With a crisis management plan template in Asana, teams can get ready for disruptions without starting over each time. Keeping plans in a shared workspace helps everyone coordinate faster, assign tasks, and follow a clear recovery plan. The template also keeps responses consistent across teams and situations, but is flexible enough to adjust as risks or priorities change.

Key benefits of the free crisis plan template include:

  • Faster response through defined roles and designated owners.

  • Better coordination among teams using a shared workspace.

  • A repeatable crisis management process that teams can adapt over time.

  • Ongoing visibility into tasks, progress, and responsibilities during disruptions.

Types of crises to prepare for

Operational crises disrupt day-to-day business functions, such as supply chain failures, equipment breakdowns, or system outages.
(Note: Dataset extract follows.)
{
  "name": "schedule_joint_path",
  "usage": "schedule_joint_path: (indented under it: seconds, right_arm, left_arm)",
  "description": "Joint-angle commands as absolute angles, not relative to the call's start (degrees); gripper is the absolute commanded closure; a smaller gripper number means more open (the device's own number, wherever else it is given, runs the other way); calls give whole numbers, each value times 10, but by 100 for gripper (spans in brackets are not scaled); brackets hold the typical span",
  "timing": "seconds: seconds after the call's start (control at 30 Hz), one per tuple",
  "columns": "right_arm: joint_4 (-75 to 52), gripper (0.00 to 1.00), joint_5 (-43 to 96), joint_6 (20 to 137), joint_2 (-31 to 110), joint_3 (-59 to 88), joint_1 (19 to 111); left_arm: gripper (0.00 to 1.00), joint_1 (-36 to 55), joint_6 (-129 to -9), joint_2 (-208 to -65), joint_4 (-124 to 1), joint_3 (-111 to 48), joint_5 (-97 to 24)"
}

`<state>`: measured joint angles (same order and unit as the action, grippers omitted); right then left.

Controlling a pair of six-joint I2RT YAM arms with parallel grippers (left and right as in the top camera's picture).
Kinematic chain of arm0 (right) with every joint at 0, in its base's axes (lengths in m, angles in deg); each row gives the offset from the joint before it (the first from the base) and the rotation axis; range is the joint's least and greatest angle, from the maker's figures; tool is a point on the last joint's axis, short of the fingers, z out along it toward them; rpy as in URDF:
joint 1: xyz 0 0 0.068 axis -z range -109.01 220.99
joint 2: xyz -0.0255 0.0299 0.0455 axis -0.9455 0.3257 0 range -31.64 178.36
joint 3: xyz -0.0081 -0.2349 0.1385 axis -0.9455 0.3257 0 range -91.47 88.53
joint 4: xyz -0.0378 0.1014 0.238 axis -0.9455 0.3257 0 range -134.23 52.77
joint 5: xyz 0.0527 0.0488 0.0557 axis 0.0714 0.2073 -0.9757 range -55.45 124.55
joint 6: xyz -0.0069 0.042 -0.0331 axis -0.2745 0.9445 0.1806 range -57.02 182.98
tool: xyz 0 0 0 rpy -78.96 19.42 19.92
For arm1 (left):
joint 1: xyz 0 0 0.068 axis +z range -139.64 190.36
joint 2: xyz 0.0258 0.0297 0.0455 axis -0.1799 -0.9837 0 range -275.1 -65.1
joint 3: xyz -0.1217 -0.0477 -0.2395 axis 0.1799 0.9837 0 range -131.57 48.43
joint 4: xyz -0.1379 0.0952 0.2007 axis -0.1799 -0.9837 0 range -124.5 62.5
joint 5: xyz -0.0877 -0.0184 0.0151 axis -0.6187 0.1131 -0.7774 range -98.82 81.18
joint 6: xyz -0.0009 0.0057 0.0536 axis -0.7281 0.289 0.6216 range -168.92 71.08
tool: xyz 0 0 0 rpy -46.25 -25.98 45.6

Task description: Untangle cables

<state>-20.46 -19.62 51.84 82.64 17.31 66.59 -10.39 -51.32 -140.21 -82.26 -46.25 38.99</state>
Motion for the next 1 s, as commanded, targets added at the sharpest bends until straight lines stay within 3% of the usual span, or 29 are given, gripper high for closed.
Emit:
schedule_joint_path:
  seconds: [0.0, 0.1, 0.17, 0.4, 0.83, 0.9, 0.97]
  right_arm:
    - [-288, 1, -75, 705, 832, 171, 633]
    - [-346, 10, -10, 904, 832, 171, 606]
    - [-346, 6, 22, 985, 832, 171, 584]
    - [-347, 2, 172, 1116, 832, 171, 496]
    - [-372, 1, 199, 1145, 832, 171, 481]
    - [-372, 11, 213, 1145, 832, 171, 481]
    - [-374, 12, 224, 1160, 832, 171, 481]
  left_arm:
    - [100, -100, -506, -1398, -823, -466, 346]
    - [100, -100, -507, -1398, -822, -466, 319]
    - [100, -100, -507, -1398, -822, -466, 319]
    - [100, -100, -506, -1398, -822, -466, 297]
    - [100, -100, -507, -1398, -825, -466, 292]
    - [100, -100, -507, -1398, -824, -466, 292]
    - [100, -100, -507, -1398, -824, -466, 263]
Technological crises involve compromised digital systems or sensitive data, including data breaches, cyberattacks, and prolonged software failures. Reputational crises threaten credibility and public trust through negative press, social media backlash, or public missteps.

Financial crises put business continuity at risk through issues like cash flow shortages, market shifts, or the loss of major clients. Natural and environmental crises affect physical workspaces and safety, including earthquakes, floods, and severe weather. Human resource crises impact team capacity and well-being, including leadership departures, labor disputes, or health emergencies.

Knowing which crisis types could affect your organization helps you plan ahead and use your resources wisely before an emergency happens.

What to include in your crisis management plan template

A crisis management plan doesn’t need to cover every detail. Instead, it acts as a guide you can update as needed. No matter what kind of crisis you’re facing, your plan template should include these key parts:

  • Activation protocol: The set of factors that must occur before the team decides to initiate the crisis response plan. Think of the activation protocols as a set of dependencies that need to occur before your response plan begins.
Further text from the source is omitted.